Tiroteio no Sri Lanka entre militares e grupo suspeito dos ataques

M.A. PUSHPA KUMARA

As autoridades continuam a perseguir suspeitos com possível acesso a explosivos.

Um porta-voz militar referiu esta sexta-feira que militares do Sri Lanka estiveram envolvidos numa troca de tiros após uma incursão num edifício numa província do leste, no âmbito das investigações que decorrem sobre os ataques suicidas do Domingo de Páscoa.

O brigadeiro Sumith Atapattu disse que estava a decorrer um confronto na cidade costeira de Sammanthurai, situada a 325 quilómetros da capital, Colombo.

Responsáveis oficiais referiram que militantes locais com ligações ao Daesh efetuaram diversos atentados à bomba suicidas no Domingo de Páscoa, 21 de abril, em igrejas e hotéis de luxo, em Colombo, nos arredores e ainda na cidade costeira de Batticaloa.

O Ministério da Saúde disse que foram mortas cerca de 250 pessoas e feridas mais de 500.

O Sri Lanka permanece em estado de exceção, e quando as autoridades continuam a perseguir suspeitos com possível acesso a explosivos. Entre as cerca de 250 vítimas das oito explosões de domingo encontra-se um português, residente em Viseu.

O número de pessoas detidas relacionadas com os ataques também aumentou para 40, disse hoje à agência Efe o porta-voz da polícia, Ruwan Gunasekera.

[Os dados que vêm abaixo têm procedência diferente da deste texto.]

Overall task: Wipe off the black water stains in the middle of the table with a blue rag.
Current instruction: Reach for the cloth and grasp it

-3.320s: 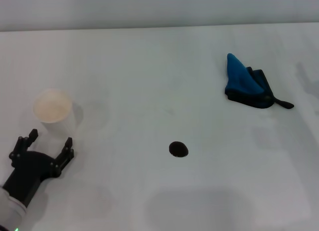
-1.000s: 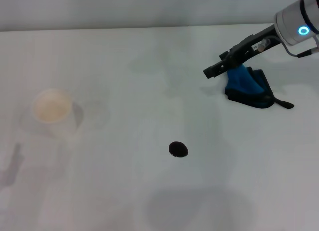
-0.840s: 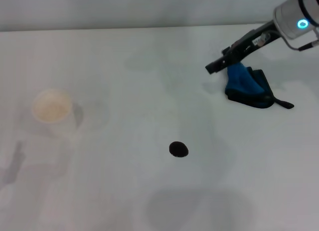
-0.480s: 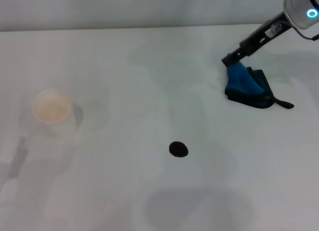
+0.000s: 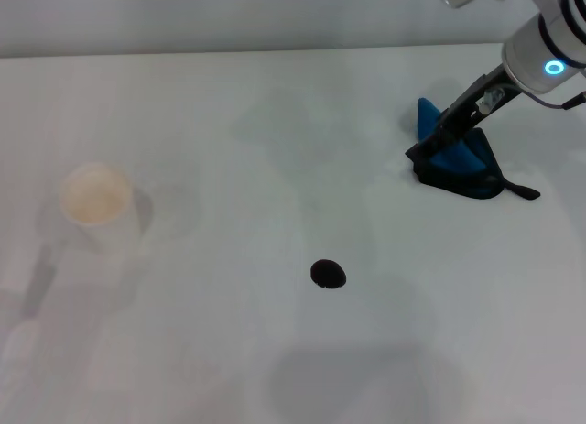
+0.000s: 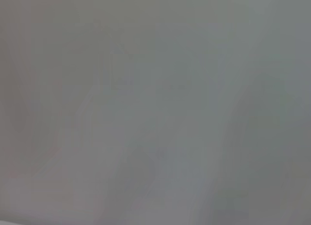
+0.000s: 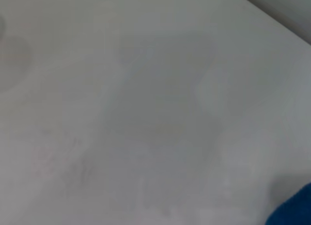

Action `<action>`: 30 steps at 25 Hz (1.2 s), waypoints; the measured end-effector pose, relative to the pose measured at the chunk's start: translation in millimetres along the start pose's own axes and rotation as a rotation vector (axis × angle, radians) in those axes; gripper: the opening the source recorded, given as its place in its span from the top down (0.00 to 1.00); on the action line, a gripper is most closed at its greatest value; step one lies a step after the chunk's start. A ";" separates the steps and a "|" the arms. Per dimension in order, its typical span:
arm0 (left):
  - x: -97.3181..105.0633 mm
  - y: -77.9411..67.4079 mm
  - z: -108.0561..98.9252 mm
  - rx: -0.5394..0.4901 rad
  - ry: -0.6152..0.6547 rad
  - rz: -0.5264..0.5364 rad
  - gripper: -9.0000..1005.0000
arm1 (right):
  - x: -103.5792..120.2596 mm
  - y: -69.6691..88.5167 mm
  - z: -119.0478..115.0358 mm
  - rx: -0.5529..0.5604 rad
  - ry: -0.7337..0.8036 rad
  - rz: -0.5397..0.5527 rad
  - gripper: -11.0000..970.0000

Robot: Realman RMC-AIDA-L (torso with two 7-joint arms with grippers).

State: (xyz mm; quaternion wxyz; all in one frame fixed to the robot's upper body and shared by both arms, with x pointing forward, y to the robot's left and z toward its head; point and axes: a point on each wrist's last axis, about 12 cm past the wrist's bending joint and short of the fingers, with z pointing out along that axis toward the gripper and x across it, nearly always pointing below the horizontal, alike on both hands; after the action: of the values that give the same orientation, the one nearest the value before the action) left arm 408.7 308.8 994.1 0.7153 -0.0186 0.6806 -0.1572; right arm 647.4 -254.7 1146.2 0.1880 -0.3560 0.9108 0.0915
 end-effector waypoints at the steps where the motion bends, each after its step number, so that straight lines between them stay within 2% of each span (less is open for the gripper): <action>1: 0.0 -0.2 0.5 0.001 0.000 0.000 0.13 | 1.2 -0.5 0.8 0.003 0.002 0.002 0.13; 10: 0.2 -0.5 1.1 0.003 0.001 -0.001 0.13 | 16.5 -15.7 4.8 0.080 -0.042 0.054 0.13; 19: 0.4 -0.4 1.0 0.002 0.003 -0.001 0.13 | 32.1 -11.7 24.1 0.112 -0.052 0.080 0.13; 27: 0.0 -0.4 2.1 0.003 0.001 -0.002 0.13 | 38.6 -10.0 31.1 0.123 -0.059 0.095 0.14; 30: -0.2 0.1 2.0 0.003 0.001 0.000 0.13 | 41.0 -10.4 33.3 0.126 -0.054 0.098 0.20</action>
State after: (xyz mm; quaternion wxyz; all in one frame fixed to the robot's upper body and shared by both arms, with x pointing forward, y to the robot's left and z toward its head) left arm 410.8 308.5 994.4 0.7150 -0.0174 0.6808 -0.1582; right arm 636.0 -277.5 1098.7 0.2299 -0.2957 0.9257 0.0529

O responsável da polícia afirmou que as autoridades acreditam que os ataques atribuídos a um grupo extremista islâmico local, o National Thowheeth Jama'ath, terão sido apoiados internacionalmente.

A capital do país, Colombo, foi alvo de pelo menos cinco explosões, quatro em hotéis de luxo e outra numa igreja.

Duas outras igrejas foram também alvo de explosões, em Negombo, a norte da capital e onde há uma forte presença católica, e outra no leste do país.

A oitava e última explosão teve lugar num complexo de vivendas na zona de Dermatagoda.

As primeiras seis explosões ocorreram "quase em simultâneo", pelas 08:45 de domingo (03:15 em Portugal), de acordo com fontes policiais citadas por agências internacionais.